A carta começa com Leopoldina lamentando a morte de William Cary, o fabricante que manufaturava balanças mineralógicas, peça que insistia em receber para medir com mais precisão o valor das pedras preciosas. Em outro momento da carta, ela comenta com desgosto a notícia de uma peça de teatro, exibida em Paris, que satirizava o Brasil. Pelo desagrado expresso, deve ser uma peça fundamentada em estereótipos degenerativos sobre o “novo mundo”. Nessa mesma carta ela acrescenta um P.S.: “Deveis ter recebido minha carta, em que vos dou a notícia feliz do nascimento de um filho que respondeu a todos meus anseios”, D. Pedro de Alcântara, futuramente Dom Pedro II. 

Quem leu até aqui já deve ter percebido as divagações e digressões desse texto. Leopoldina, Devonshire, The Vault, gemas, Graham, D. Pedro I, II… É possível que a Esmeralda com a qual iniciei minha peregrinação por arquivos da mineração tenha passado por Leopoldina? Provável. Há registros? Ainda não foram encontrados e a esperança é pouca, uma vez que muitos dos seus documentos foram perdidos no incêndio do Museu Histórico Nacional, em 2018. 
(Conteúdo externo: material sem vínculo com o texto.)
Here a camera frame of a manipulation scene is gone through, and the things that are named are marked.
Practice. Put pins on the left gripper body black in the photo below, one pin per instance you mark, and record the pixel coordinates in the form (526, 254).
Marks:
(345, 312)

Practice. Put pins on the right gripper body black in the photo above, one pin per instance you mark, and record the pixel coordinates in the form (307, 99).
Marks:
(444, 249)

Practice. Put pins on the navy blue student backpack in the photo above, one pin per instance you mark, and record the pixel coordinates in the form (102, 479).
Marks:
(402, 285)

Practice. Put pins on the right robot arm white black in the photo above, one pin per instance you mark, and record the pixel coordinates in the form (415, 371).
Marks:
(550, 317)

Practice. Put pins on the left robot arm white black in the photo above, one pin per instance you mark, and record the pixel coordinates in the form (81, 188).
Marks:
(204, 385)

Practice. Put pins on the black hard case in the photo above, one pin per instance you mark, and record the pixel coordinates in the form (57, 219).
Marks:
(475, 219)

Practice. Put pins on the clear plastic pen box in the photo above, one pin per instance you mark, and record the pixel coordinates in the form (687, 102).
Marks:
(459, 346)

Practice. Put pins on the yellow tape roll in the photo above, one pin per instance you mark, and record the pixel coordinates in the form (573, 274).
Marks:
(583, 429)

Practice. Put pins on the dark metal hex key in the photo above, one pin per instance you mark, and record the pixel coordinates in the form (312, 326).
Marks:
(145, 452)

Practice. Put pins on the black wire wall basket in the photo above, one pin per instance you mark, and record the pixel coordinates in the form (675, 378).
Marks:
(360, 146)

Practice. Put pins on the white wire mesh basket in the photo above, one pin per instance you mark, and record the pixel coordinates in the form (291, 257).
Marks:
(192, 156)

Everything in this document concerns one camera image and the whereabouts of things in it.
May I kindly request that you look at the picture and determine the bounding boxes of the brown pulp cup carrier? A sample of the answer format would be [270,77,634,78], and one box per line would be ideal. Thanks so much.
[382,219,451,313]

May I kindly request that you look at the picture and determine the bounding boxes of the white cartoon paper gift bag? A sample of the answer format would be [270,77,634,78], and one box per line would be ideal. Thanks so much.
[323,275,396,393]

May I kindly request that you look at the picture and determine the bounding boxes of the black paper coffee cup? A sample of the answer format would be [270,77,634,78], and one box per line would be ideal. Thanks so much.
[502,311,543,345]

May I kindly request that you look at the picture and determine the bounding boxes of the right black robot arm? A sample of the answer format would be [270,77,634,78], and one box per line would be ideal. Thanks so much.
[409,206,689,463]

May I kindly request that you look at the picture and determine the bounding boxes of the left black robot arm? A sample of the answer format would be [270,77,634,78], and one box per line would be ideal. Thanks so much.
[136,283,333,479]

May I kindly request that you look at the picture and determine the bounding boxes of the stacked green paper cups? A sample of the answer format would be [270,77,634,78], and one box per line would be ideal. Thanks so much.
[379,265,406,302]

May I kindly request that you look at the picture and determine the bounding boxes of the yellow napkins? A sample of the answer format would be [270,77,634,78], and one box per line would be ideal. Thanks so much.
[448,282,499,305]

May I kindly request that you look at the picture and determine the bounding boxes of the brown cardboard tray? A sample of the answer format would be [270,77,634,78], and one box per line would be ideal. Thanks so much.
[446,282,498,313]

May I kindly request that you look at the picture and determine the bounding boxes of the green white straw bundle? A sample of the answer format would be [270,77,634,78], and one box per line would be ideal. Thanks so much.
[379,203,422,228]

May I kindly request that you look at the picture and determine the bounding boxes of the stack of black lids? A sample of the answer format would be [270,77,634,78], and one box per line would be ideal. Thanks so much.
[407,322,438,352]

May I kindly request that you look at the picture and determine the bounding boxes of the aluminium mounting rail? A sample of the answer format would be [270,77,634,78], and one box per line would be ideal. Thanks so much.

À margem dos registros oficiais das minas, dos estudos mineralógicos e das expedições dos naturalistas, lanço uma pergunta: o que surge quando lemos pedras e a terra como documentos e palimpsestos? Perseguindo as pedras que Leopoldina deixou em seu caminho, numa aventura artístico-acadêmica, rascunho e traço narrativas como quem liga os pontos em um quebra-cabeça multiforme, atenta às linhas que aparecem, às formas e vidas que surgem e se inscrevem nas tramas do Brasil. Quantas vozes, vidas, histórias e mundos cabem em uma Esmeralda? Veremos, enquanto houver terra à vista. 

PS: Entre as referências que sustentam esta pesquisa estão periódicos acessados na Hemeroteca Digital Brasileira e os seguintes livros: D. Leopoldina: Cartas de uma imperatriz (Estação Liberdade), com pesquisa e seleção de Bettina Kann e Patricia Souza Lima; Correspondência entre Maria Graham e a imperatriz Dona Leopoldina (Garnier), traduzido por Américo Jacobina Lacombe; e Um diário imperial: Leopoldina, princesa da Áustria, Imperatriz do Brasil, de 1º de dezembro de 1815 a 5 de novembro de 1817 (Reler), organizado por Gloria Kaiser e traduzido por Anna Olga de Barros Barreto; Também me deparei com uma dissertação de mestrado que, para quem se interessa pela faceta “Leopoldina-cientista”, recomendo a leitura: Imperatriz Leopoldina: uma história da mulher e das ciências naturais no Brasil do século XIX (1817–1826), de Gabriela Evangelista, defendida na UFRJ.